A/N: Written for Day 2 of dctvgen's Gen Valentine's event over on tumblr and the prompt "domestic". Spoilers up to S4 overall for characters. Warning for canonical character death mentioned and some grief/mourning included.
This started out as a 'Legends do their favourite (or least hated) chores' fic but ended up about 80% angst and maybe 20% sort of good feels. Hope it's enjoyed anyhow. :) Two more chapters to be posted across the next week. Thanks to unwittingcatalyst for betareading.
For Ray, most of his best ideas come to him when he does the dishes. There's something about the repetitiveness that sets him at ease, allows his mind to relax as he scrubs the brush on a pan or wipes a cloth over a plate. Everything is okay when you're doing the dishes. The task has an order to it, so the world feels like it has an order to it.
Washing dishes gave him his first feeling of responsibility when his parents divorced. At the time he was sure it was all about needing to step up, to help as much as humanly possible so his mom wasn't so stressed by the changes going on. He wanted to be better. He didn't see how much it was he didn't want to be a burden like he'd felt he might be, how much it was a comfort to him as their lives changed drastically.
As he got older, and busier, he'd realized it made more sense to pay others to do his chores – it was more efficient. Paying other people to do what they were good at, better than him at, made sense too. He paid well above average because he could and because he valued what they were doing for him, freeing up his time for other things he was better at. But he always asked them to leave the dishes for him to do.
He needed something for himself, a reminder of his life before he became a billionaire. It hadn't felt real at times, this other person the media and his employees saw when they looked at him. He didn't feel different, still himself, but with more money, more possibilities opened up in front of him. Somehow he knew better who he was when his hands were warmed by the water and his mind whirling in the background, silently connecting the dots until it reached a new conclusion.

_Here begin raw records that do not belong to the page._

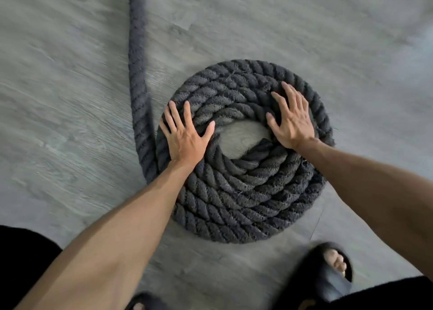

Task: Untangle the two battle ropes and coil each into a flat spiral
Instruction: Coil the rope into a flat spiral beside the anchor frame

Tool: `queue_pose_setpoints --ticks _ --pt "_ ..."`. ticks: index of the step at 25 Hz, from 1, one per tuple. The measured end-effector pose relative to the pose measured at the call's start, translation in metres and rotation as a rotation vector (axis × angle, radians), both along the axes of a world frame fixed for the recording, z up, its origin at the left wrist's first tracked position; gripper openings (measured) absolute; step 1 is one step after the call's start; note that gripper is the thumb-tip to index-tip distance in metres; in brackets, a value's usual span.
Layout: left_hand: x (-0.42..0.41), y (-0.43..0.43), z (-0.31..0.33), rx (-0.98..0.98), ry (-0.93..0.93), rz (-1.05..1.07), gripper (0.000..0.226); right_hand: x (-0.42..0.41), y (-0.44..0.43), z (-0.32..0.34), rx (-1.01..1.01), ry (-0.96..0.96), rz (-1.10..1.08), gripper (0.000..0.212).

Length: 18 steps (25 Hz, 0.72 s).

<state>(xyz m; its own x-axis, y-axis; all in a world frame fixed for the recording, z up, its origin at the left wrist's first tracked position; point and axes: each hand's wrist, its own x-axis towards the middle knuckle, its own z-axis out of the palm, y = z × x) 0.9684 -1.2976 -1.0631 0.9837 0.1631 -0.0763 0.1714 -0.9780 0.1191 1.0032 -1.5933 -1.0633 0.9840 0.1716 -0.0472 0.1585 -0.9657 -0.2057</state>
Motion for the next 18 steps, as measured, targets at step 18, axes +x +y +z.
queue_pose_setpoints --ticks 18 --pt "0.089 -0.026 0.058 0.026 0.604 0.337 0.103 0.09 0.026 0.017 0.012 0.182 -0.015 0.077"
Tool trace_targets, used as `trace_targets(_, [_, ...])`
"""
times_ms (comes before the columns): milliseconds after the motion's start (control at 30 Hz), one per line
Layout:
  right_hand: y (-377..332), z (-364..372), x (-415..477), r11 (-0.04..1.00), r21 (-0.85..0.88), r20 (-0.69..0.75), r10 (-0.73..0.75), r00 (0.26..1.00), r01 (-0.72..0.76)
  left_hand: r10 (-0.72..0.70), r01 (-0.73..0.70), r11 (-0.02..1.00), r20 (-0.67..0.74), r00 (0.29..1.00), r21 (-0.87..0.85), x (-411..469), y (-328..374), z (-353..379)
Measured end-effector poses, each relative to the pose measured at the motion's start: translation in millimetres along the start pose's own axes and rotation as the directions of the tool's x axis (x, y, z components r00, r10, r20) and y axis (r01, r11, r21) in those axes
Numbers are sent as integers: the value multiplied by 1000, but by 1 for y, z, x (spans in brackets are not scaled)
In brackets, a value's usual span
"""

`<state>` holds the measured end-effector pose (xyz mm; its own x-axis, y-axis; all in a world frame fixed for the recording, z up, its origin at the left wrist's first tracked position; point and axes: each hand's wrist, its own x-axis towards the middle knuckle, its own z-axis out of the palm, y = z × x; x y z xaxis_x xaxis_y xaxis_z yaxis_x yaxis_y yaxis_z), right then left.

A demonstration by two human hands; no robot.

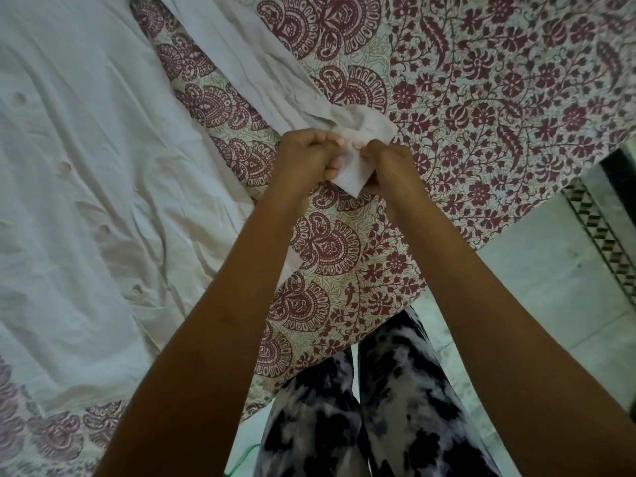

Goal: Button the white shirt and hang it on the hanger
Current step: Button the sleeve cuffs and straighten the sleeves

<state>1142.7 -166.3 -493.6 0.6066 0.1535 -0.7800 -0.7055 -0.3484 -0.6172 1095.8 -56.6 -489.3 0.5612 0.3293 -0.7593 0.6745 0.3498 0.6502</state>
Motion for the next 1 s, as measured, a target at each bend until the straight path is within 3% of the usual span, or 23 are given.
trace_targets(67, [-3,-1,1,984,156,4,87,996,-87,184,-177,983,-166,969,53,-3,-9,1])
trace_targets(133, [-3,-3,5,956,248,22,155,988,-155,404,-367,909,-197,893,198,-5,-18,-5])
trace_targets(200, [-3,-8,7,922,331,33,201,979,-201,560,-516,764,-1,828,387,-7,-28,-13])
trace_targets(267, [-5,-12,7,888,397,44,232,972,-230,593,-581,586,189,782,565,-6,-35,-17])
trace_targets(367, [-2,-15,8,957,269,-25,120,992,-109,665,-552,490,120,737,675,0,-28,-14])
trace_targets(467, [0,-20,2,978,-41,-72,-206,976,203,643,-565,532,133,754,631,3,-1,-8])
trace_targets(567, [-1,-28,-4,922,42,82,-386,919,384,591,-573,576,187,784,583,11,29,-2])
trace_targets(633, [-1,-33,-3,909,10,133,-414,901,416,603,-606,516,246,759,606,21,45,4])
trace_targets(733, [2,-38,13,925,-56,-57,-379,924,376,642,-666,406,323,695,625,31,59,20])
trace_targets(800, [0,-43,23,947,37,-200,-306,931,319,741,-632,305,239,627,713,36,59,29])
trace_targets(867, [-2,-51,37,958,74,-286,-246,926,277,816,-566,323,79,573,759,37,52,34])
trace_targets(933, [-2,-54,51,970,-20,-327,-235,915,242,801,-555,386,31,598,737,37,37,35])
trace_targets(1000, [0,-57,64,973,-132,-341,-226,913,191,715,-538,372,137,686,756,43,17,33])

Things have changed so much since then. No real amount of money in his name. His name not even his anymore when he goes back to his 'real life' – Ray Palmer is still dead according to the paperwork. He's found a different path now, but he still needs something to stay the same. Even with the chore-wheel, the equitable division of tasks that doesn't entirely work out in practice, Ray still looks forward to doing the dishes. That's the task the others tend to 'forget' to do more often than not and he is pretty sure he knows why. Honestly, he's grateful for it. Times change; this feeling he has, as he steeps his thoughts in a sinkful of crockery and cutlery, doesn't. It isn't just the water that warms him through.

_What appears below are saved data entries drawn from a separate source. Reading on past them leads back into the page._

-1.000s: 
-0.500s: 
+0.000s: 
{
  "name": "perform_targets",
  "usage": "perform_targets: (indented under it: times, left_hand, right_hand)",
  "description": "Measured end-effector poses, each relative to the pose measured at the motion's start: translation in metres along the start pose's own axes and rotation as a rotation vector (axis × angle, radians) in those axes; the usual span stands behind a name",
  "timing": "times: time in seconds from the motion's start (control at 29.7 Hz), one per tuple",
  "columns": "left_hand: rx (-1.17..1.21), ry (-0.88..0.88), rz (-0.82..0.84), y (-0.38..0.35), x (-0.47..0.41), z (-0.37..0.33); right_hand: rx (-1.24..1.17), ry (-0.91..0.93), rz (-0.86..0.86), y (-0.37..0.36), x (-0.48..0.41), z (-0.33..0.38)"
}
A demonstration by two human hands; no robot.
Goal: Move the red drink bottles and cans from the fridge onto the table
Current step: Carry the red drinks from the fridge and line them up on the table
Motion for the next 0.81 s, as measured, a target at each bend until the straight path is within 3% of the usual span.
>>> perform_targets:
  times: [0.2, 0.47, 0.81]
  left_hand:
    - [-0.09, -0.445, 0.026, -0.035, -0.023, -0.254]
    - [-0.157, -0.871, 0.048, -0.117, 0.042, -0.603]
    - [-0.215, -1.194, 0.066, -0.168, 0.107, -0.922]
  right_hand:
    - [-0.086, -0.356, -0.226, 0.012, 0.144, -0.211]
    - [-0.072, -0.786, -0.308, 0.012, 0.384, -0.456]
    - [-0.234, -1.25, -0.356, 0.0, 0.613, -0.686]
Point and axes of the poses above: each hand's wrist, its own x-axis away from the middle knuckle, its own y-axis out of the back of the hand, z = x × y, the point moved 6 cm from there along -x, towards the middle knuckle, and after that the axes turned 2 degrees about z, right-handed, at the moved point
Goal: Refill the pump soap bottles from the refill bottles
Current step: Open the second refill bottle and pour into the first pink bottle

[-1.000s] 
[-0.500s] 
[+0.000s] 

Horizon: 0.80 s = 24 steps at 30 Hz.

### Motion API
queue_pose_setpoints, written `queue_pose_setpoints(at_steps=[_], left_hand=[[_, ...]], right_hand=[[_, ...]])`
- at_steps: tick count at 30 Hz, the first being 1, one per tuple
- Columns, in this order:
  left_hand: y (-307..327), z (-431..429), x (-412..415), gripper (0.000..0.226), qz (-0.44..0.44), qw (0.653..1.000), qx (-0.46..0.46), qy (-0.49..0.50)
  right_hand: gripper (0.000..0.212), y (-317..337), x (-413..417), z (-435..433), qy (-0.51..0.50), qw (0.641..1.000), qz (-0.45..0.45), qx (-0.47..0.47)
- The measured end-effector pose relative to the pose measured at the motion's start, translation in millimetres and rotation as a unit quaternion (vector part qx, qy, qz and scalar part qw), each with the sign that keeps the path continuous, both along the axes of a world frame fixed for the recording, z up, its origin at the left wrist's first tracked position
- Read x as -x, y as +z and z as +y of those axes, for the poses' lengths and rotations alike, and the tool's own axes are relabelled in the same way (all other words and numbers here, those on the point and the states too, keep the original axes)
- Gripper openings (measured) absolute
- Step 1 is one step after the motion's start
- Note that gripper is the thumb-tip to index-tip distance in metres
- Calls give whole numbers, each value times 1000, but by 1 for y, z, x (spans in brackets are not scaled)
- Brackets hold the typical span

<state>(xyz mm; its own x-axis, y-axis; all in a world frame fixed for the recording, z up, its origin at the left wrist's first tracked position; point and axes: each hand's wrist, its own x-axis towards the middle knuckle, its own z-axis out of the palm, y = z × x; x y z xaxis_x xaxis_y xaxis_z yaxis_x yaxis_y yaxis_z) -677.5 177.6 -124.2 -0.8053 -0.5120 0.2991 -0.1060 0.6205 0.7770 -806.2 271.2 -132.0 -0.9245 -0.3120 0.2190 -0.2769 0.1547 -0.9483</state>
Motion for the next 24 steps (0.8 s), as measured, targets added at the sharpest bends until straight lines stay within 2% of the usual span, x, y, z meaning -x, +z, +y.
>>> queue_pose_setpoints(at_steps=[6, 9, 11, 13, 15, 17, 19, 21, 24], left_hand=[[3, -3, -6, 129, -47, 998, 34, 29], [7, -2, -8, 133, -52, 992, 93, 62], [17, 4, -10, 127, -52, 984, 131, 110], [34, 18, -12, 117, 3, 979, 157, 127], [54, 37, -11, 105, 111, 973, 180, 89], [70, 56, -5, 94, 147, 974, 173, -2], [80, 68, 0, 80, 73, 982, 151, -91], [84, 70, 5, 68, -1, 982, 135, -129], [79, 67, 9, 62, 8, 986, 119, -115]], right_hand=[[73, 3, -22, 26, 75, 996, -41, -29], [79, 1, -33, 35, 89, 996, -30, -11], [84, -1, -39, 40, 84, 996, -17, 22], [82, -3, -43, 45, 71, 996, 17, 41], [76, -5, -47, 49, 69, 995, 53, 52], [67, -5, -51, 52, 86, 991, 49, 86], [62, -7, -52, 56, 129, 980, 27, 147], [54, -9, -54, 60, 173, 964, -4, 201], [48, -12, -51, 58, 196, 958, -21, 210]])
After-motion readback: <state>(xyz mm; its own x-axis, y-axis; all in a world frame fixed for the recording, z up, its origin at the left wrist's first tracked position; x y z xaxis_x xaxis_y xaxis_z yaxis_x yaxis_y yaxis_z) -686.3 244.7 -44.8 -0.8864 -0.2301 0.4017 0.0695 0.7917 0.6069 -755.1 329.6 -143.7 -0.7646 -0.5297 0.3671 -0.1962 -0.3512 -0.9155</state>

For the longest time, Zari ignores Ray's chore-wheel. It's not that she doesn't appreciate organization, it's just tedious being told what to do, as if she can't organize herself. They're adults, they'll deal with everything in their own time. Except some of them apparently don't. Maybe they do need help, but she resists because...reasons. She dismisses it as nothing. A quirk of Ray's that is an irritation despite his genuine desire to be helpful that starts to become endearing.
She doesn't like to think about how she can't let this place be somewhere she cares about. This place that's too shiny and new, never truly run down. The cleaner and tidier it is, the starker the difference. She's lived in a lot of places. A lot of would-be homes. Shelters from the storm of angry ARGUS agents forever on their tail.
She's left a lot of places behind. Places that were ramshackle, falling apart, barely possible to inhabit, yet they made it work. No one ever had much. Possessions got abandoned because your life and your freedom was often the only important thing you could take with you in a hurry – that was what you fought for. She still remembers each space she once called hers, can picture the trinkets she gave up when they ran – most only little things she could do without. A good proportion were stolen from other people's lives. Sneaking those away from their owners felt like taking back part of the lives they were denied. Others were gifts, carefully carved or constructed, welded or woven – they were masterpieces of care and creativity. Unique, but they rarely got to keep those for any length of time. Those she missed the most. Those she missed more because as time went on she had nothing left of the people they left behind too.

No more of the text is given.